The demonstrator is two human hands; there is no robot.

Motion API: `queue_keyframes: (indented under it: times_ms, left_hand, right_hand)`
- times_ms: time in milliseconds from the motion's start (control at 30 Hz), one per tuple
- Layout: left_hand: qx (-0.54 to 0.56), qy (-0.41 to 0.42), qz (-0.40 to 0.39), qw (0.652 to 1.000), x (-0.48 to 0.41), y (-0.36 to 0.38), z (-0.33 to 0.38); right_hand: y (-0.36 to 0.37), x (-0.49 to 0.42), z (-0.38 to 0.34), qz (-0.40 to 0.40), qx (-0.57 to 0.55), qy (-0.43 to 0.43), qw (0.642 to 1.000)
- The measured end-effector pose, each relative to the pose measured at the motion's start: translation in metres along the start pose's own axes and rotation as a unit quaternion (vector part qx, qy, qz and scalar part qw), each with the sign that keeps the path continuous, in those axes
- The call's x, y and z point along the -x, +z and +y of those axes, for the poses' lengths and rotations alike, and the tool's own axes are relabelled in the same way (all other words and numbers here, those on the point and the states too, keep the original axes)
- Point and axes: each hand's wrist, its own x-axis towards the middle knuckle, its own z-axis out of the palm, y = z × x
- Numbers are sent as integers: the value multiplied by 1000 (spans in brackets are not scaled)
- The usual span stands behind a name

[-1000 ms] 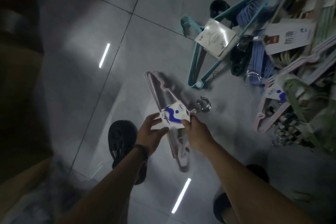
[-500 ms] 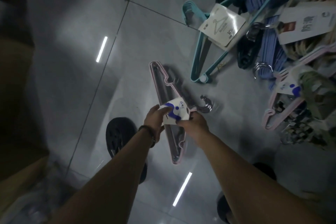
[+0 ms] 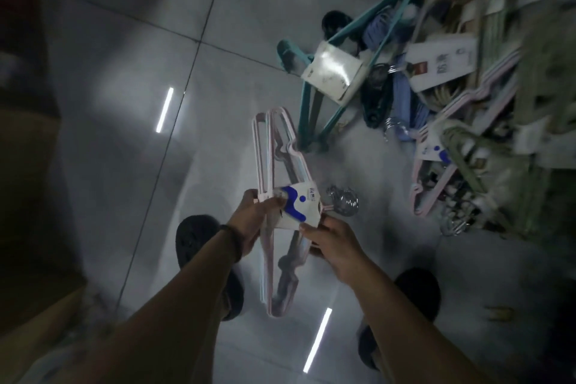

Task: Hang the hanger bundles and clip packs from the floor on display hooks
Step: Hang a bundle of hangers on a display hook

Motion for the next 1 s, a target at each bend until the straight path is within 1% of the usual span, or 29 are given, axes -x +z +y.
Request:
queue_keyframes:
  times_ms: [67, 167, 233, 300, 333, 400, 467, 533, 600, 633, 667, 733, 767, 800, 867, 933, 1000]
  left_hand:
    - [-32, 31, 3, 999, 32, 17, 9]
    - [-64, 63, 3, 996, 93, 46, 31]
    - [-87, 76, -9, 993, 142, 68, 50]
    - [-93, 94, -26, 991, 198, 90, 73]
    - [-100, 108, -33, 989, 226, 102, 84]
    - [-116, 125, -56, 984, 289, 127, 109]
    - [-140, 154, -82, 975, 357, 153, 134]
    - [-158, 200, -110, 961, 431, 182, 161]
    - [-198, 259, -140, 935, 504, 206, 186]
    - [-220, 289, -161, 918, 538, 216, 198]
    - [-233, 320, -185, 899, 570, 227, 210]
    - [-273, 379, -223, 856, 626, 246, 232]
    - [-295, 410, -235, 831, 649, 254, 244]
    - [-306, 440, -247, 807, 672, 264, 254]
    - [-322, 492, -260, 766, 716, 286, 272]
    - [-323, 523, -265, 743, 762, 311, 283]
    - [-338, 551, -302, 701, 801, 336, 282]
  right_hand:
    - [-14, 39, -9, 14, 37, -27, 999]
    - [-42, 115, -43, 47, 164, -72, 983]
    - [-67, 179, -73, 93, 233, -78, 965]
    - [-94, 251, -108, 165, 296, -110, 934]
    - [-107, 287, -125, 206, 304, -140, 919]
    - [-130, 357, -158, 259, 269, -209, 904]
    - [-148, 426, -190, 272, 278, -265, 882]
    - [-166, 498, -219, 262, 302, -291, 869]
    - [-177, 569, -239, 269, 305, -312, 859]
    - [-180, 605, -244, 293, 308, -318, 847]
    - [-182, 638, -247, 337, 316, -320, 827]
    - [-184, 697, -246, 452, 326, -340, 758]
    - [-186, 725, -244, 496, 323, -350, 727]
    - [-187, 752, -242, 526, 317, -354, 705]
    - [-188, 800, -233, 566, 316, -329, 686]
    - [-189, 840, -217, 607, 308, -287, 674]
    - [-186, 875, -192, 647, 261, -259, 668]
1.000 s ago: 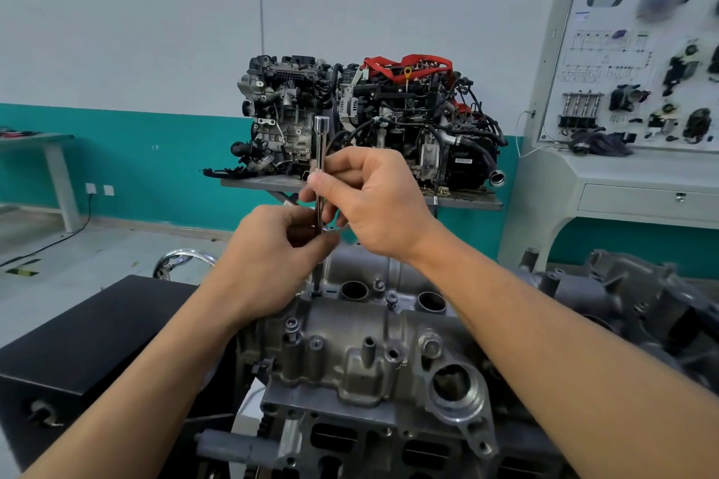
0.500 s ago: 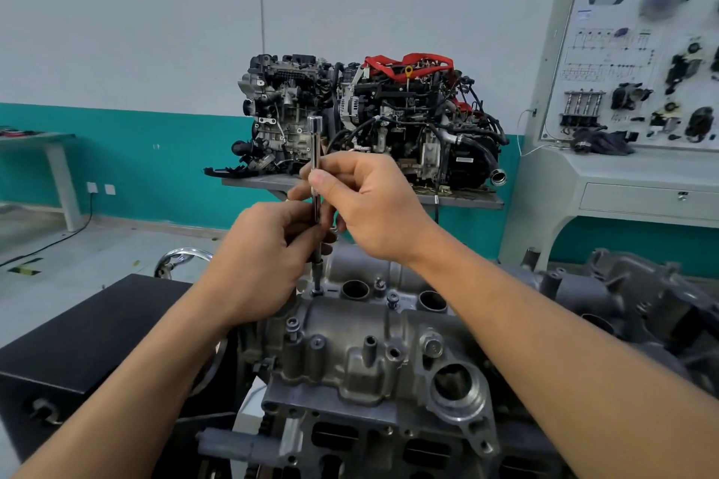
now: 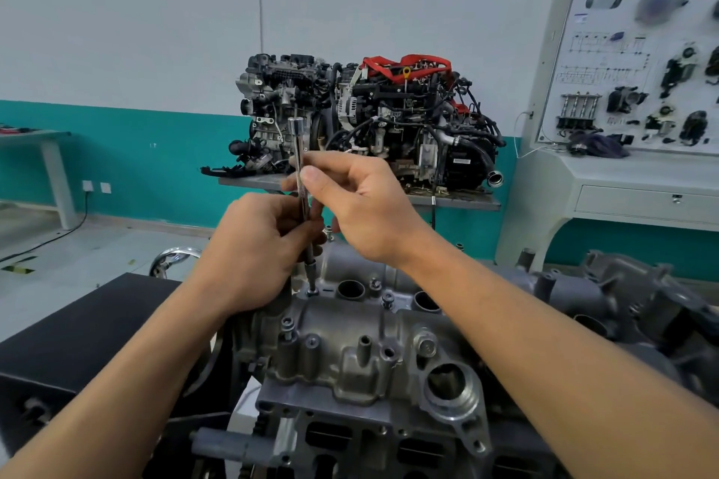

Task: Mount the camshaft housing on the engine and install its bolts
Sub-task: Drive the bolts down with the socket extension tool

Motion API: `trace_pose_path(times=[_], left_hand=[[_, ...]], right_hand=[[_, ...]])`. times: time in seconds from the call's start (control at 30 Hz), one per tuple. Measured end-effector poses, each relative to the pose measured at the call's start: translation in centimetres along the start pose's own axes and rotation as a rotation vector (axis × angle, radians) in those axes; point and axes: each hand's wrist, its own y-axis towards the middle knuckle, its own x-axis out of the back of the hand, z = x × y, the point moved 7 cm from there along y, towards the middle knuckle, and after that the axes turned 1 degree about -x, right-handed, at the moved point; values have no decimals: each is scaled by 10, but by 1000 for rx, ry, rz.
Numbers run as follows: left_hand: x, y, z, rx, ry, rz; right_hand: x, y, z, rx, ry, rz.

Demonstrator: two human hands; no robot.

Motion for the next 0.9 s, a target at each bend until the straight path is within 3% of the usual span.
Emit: trace_pose_path(times=[0.13, 0.27, 0.43, 0.5, 0.73, 0.9], left_hand=[[-2, 2, -9, -109, 58, 131], [-10, 5, -10, -107, 22, 184], [0, 1, 3, 45, 47, -109], [5, -2, 2, 35, 27, -153], [-3, -1, -3, -81, 22, 10], [-5, -1, -3, -128, 9, 114]], right_hand=[[-5, 0, -1, -18, -37, 66], [5, 0, 4, 18, -119, -31], [18, -1, 1, 38, -104, -246], [19, -2, 0, 38, -123, -267], [1, -2, 4, -15, 0, 23], [2, -2, 6, 5, -109, -12]])
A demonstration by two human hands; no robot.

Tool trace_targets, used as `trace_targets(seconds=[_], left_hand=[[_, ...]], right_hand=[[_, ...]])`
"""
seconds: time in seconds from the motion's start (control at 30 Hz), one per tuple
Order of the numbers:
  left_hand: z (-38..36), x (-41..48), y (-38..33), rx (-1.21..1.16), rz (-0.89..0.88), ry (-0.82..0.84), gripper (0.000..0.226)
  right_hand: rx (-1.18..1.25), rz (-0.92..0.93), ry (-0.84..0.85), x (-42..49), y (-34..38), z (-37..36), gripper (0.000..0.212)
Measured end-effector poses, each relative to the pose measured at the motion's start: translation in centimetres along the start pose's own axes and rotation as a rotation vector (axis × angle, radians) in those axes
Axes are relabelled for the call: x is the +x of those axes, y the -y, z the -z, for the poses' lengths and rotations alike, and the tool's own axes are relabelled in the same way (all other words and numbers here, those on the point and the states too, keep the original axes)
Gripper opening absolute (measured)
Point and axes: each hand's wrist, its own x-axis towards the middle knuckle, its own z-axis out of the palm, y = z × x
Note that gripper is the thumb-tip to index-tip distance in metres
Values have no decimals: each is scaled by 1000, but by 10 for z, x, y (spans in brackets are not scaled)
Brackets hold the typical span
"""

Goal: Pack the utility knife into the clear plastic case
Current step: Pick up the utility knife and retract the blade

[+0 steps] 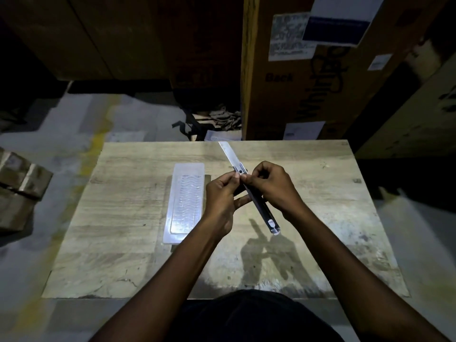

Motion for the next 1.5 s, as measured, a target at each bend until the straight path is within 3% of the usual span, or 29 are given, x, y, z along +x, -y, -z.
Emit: trace_targets(seconds=[0.47, 0.7, 1.07, 1.5], left_hand=[[12, 1, -26, -128, -59, -166, 22], [13, 1, -27, -166, -54, -182, 18], [6, 4, -28, -148, -35, -153, 21], [-7, 1, -21, -151, -51, -219, 17]], right_hand=[[120, -121, 143, -19, 2, -11, 38], [108, -156, 200, -34, 0, -10, 30], [132, -153, 190, -48, 3, 1, 36], [418, -105, 213, -58, -7, 1, 28]])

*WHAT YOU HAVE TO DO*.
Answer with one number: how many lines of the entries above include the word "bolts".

*SOLVED EXERCISE*.
2